> [What to produce] Return the listing below unchanged, minus its pictures.

> [Raw data]

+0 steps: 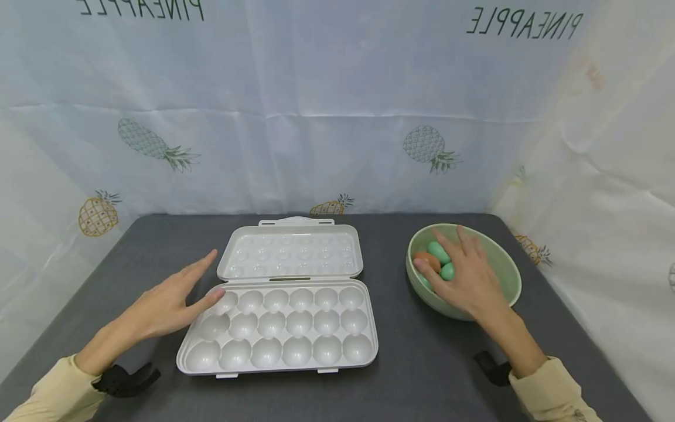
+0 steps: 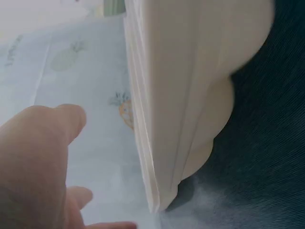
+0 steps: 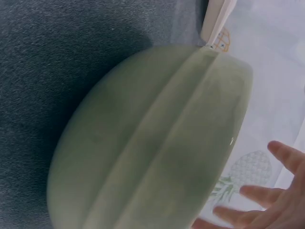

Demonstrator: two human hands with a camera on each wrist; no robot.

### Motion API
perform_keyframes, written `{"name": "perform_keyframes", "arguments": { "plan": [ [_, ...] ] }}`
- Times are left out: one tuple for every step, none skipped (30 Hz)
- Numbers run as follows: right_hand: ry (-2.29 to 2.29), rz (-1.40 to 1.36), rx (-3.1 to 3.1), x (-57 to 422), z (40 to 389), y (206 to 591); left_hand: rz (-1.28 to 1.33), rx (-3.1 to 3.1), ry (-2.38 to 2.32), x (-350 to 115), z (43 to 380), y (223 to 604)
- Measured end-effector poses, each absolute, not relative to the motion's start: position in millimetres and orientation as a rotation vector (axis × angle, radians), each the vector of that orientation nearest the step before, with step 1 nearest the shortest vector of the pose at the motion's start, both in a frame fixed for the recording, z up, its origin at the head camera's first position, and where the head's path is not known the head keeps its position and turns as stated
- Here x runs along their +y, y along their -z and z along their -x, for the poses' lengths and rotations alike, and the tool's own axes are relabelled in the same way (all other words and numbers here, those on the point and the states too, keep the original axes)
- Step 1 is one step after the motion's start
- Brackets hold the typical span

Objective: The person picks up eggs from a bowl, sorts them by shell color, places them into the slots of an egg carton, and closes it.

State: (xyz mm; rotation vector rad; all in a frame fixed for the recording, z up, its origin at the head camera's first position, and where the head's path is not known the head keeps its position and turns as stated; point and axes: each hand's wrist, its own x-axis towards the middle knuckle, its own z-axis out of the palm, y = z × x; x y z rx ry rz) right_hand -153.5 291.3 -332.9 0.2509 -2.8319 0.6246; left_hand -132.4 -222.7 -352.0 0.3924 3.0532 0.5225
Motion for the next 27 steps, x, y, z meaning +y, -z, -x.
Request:
{"name": "perform_keyframes", "arguments": {
  "plan": [
    [-0.65,-0.277,-2.808,293.2,153.8,334.0,-0.406,3.044,-0.535,-223.1,127.7,352.4],
    [-0.677,-0.303,-2.78,295.2,154.1,335.0,-0.412,3.033,-0.546,-223.6,122.7,353.1],
    [-0.699,-0.33,-2.749,296.9,154.1,335.7,-0.415,3.024,-0.558,-224.0,117.6,353.8],
    [-0.724,-0.36,-2.722,298.5,154.6,336.4,-0.416,3.018,-0.569,-224.3,112.4,354.5],
    [-0.746,-0.375,-2.707,300.1,155.0,336.6,-0.417,3.009,-0.581,-224.7,107.1,355.3],
    [-0.774,-0.383,-2.7,301.8,155.5,336.8,-0.413,3.0,-0.59,-225.3,101.7,356.1],
    [-0.801,-0.395,-2.693,303.5,155.8,336.7,-0.407,2.988,-0.602,-226.0,96.2,357.3],
    [-0.819,-0.398,-2.695,305.2,156.4,336.2,-0.401,2.976,-0.615,-226.8,91.0,358.8],
    [-0.838,-0.402,-2.699,307.2,157.1,335.7,-0.402,2.969,-0.626,-227.6,86.1,360.4],
    [-0.868,-0.405,-2.715,309.8,157.7,335.0,-0.401,2.961,-0.639,-228.3,80.9,362.3],
    [-0.888,-0.399,-2.726,312.5,158.4,334.6,-0.398,2.956,-0.646,-228.9,76.2,364.3],
    [-0.92,-0.402,-2.737,315.3,159.1,334.4,-0.404,2.962,-0.651,-229.4,72.0,366.7],
    [-0.954,-0.406,-2.749,318.9,159.9,334.6,-0.412,2.973,-0.652,-229.4,68.3,369.6],
    [-0.974,-0.387,-2.768,322.4,160.4,334.7,-0.424,2.987,-0.657,-229.1,65.1,372.5],
    [-1.005,-0.383,-2.782,326.1,160.4,334.6,-0.44,2.996,-0.672,-228.8,62.2,375.1],
    [-1.029,-0.367,-2.799,329.3,160.2,334.5,-0.449,2.99,-0.699,-228.3,60.0,377.5],
    [-1.046,-0.35,-2.815,332.2,160.4,334.8,-0.458,2.979,-0.731,-227.9,58.4,379.5],
    [-1.07,-0.338,-2.833,334.9,160.0,334.6,-0.461,2.959,-0.772,-227.6,57.3,381.3],
    [-1.091,-0.326,-2.847,337.3,159.7,334.4,-0.459,2.925,-0.816,-227.7,56.3,382.6],
    [-1.106,-0.318,-2.854,338.7,159.5,334.0,-0.458,2.884,-0.866,-228.3,56.0,383.6],
    [-1.127,-0.325,-2.857,339.9,159.3,333.7,-0.454,2.839,-0.907,-229.4,55.7,384.7],
    [-1.142,-0.324,-2.86,340.5,159.5,333.3,-0.446,2.797,-0.939,-230.8,55.4,385.7],
    [-1.166,-0.329,-2.863,341.4,159.8,332.8,-0.446,2.771,-0.962,-232.1,55.1,386.9],
    [-1.19,-0.337,-2.861,342.0,160.4,332.6,-0.457,2.756,-0.977,-233.6,54.8,388.5],
    [-1.216,-0.344,-2.859,342.8,160.6,332.7,-0.48,2.756,-0.978,-235.0,55.0,390.1],
    [-1.242,-0.353,-2.858,343.5,161.0,332.6,-0.501,2.768,-0.974,-235.8,55.0,392.0],
    [-1.28,-0.352,-2.856,344.2,161.3,332.7,-0.521,2.788,-0.964,-236.2,54.8,394.0]
  ]
}}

> [Written response]
+0 steps: 
+0 steps: 
+0 steps: 

Demonstrator: two human hands with a camera on each wrist; no robot.

### Motion API
perform_keyframes, written `{"name": "perform_keyframes", "arguments": { "plan": [ [_, ...] ] }}`
- Times are left out: one tuple for every step, none skipped (30 Hz)
- Numbers run as follows: right_hand: ry (-2.29 to 2.29), rz (-1.40 to 1.36), rx (-3.1 to 3.1), x (-57 to 422), z (40 to 389), y (206 to 591); left_hand: rz (-1.28 to 1.33), rx (-3.1 to 3.1), ry (-2.38 to 2.32), x (-350 to 115), z (43 to 380), y (223 to 604)
- Measured end-effector poses, each absolute, not relative to the motion's start: position in millimetres and orientation as a rotation vector (axis × angle, radians), each the vector of that orientation nearest the step before, with step 1 nearest the shortest vector of the pose at the motion's start, both in a frame fixed for the recording, z up, its origin at the head camera's first position, and where the head's path is not known the head keeps its position and turns as stated
- Here x runs along their +y, y along their -z and z along their -x, for the poses' lengths and rotations alike, and the tool's own axes are relabelled in the same way (all other words and numbers here, those on the point and the states too, keep the original axes)
- Step 1 is one step after the motion's start
- Brackets hold the typical span

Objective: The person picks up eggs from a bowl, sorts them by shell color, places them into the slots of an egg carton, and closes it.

State: (xyz mm; rotation vector rad; all in a frame fixed for the recording, z up, its origin at the head camera's first position, and where the head's path is not known the head keeps its position and turns as stated; point and axes: each hand's wrist, its own x-axis towards the middle knuckle, its own z-axis out of the palm, y = z × x; x y z rx ry rz) right_hand -153.5 291.3 -332.9 0.2509 -2.8319 0.6246; left_hand -132.4 -222.7 -352.0 0.3924 3.0532 0.5225
Motion for the next 27 steps, x, y, z meaning +y, -z, -x.
Request:
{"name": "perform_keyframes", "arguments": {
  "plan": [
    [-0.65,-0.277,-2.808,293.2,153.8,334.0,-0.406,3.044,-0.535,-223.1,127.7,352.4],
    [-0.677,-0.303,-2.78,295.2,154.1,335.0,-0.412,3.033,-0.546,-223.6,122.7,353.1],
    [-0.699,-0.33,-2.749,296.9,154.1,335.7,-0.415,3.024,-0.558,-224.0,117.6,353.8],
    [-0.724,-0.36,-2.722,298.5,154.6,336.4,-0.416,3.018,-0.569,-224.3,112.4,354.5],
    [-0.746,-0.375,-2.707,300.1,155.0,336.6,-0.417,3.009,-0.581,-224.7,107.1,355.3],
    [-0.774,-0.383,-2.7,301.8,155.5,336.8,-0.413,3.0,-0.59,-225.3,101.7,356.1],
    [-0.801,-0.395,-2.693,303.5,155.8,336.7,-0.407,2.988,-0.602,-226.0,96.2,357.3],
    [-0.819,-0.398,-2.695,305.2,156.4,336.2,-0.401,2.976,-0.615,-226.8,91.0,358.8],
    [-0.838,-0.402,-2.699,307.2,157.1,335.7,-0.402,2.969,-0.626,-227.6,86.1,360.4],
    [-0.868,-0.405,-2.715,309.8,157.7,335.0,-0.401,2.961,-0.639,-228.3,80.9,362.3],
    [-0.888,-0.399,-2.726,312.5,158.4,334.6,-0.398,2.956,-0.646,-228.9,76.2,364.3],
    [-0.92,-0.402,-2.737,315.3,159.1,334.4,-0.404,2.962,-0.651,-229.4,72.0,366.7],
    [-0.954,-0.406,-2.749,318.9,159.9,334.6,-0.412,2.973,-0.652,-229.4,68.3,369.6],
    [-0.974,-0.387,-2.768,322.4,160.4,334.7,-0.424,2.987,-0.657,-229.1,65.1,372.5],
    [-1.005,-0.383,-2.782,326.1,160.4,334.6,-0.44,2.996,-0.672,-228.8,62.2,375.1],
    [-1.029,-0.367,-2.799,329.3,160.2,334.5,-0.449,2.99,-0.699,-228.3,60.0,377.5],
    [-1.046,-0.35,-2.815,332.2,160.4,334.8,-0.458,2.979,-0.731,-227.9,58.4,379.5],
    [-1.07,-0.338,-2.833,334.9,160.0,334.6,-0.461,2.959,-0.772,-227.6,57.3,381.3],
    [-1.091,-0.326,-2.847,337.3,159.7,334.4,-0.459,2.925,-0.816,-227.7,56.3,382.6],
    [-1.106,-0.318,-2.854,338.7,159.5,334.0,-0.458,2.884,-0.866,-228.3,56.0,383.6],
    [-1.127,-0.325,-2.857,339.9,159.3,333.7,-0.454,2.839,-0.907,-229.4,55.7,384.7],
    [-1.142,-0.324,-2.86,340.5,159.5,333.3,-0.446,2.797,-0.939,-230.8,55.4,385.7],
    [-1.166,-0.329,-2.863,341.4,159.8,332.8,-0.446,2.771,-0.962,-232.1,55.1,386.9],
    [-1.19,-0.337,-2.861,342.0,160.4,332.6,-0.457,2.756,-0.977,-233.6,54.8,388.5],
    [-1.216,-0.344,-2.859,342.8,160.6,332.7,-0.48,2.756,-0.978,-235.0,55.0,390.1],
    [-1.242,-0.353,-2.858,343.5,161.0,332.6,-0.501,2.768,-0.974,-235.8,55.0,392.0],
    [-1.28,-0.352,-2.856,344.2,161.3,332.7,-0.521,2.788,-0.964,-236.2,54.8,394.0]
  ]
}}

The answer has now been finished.